Welcome to AlphaRotate’s documentation!

AlphaRotate is an open-source Tensorflow benchmark for performing scalable rotation detection on various datasets, which is maintained by Xue Yang with Shanghai Jiao Tong University supervised by Prof. Junchi Yan.

This repository is developed for the following purposes:

  • Providing modules for developing rotation detection algorithms to facilitate future research.

  • Providing implementation of state-of-the-art rotation detection methods.

  • Benchmarking existing rotation detection algorithms under different dataset & experiment settings, for the purpose of fair comparison.

Introduction to Rotation Detection

Arbitrary-oriented objects are ubiquitous for detection across visual datasets, such as aerial images, scene text, face and 3D objects, retail scenes, etc. Compared with the large literature on horizontal object detection, research in oriented object detection is relatively in its earlier stage, with many open problems to solve.

Rotation detection techniques have been applied to the following applications:

  • Aerial images

    _images/aerial.png
  • Scene text

    _images/text.png
  • Face

    _images/face.png
  • 3D object detection

    _images/3d.png
  • Retail scenes

    _images/retail.png
  • and more…

In this repository, we mainly focus on aerial images due to its challenging.

Readers are referred to the following survey for more technical details about aerial image rotation detection: DOTA-DOAI

Installation

Docker

We recommend using docker images if docker or other container runtimes e.g. singularity is available on your devices.

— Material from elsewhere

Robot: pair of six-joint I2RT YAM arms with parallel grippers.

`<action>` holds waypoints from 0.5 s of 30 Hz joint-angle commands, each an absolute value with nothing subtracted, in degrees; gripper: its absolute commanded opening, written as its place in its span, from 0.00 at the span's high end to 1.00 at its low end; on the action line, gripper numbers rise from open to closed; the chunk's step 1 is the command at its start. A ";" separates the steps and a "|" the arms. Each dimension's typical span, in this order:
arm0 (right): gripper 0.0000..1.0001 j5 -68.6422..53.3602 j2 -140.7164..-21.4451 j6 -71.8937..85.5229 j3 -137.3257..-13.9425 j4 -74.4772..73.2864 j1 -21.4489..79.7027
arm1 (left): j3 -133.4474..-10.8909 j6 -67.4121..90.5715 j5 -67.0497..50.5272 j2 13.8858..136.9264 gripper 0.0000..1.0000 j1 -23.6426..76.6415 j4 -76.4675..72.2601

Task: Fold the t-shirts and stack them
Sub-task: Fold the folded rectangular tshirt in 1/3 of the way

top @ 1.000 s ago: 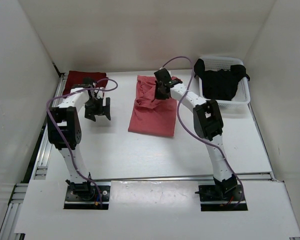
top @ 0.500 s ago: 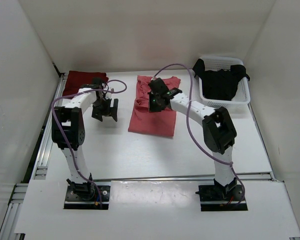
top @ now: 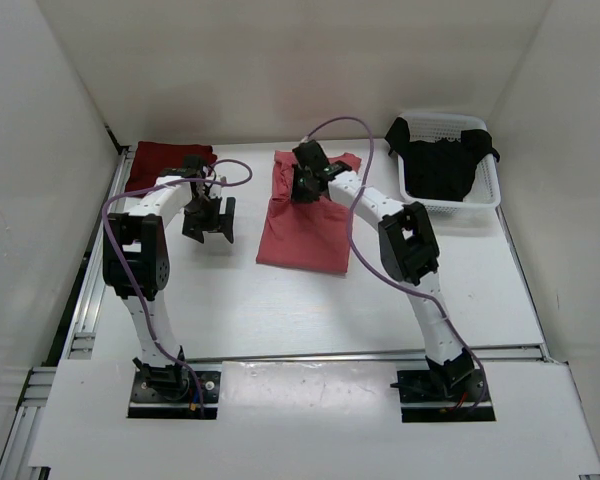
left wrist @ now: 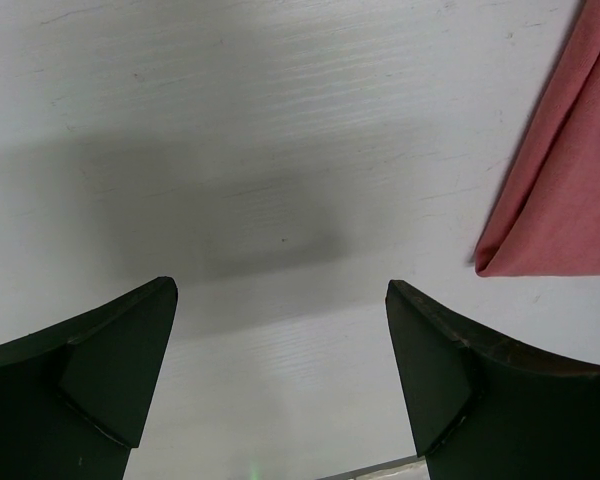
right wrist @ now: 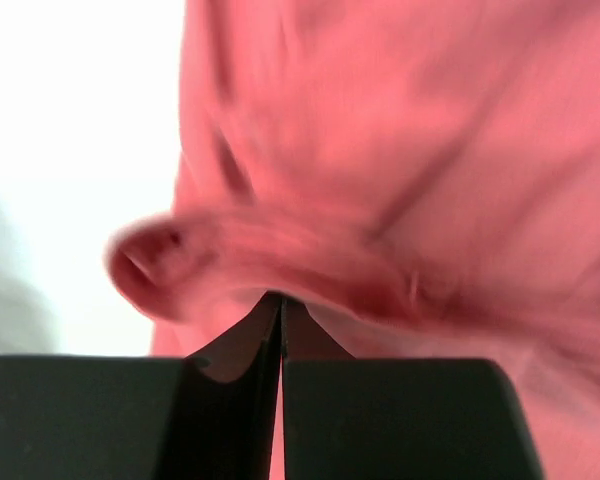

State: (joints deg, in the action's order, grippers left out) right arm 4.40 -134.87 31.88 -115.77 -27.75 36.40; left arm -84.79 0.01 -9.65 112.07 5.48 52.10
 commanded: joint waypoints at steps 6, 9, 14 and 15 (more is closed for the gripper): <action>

We maintain a prebuilt image at dockerhub (cuda version < 11):

yangxue2docker/yx-tf-det:tensorflow1.13.1-cuda10-gpu-py3

Note

For 30xx series graphics cards (cuda version >= 11), please download image from tensorflow-release-notes according to your development environment, e.g. nvcr.io/nvidia/tensorflow:20.11-tf1-py3

Manual configuration

If docker is not available, we provide detailed steps to install the requirements by pip (cuda version < 11):

pip install -r requirements.txt
pip install -v -e .  # or "python setup.py develop"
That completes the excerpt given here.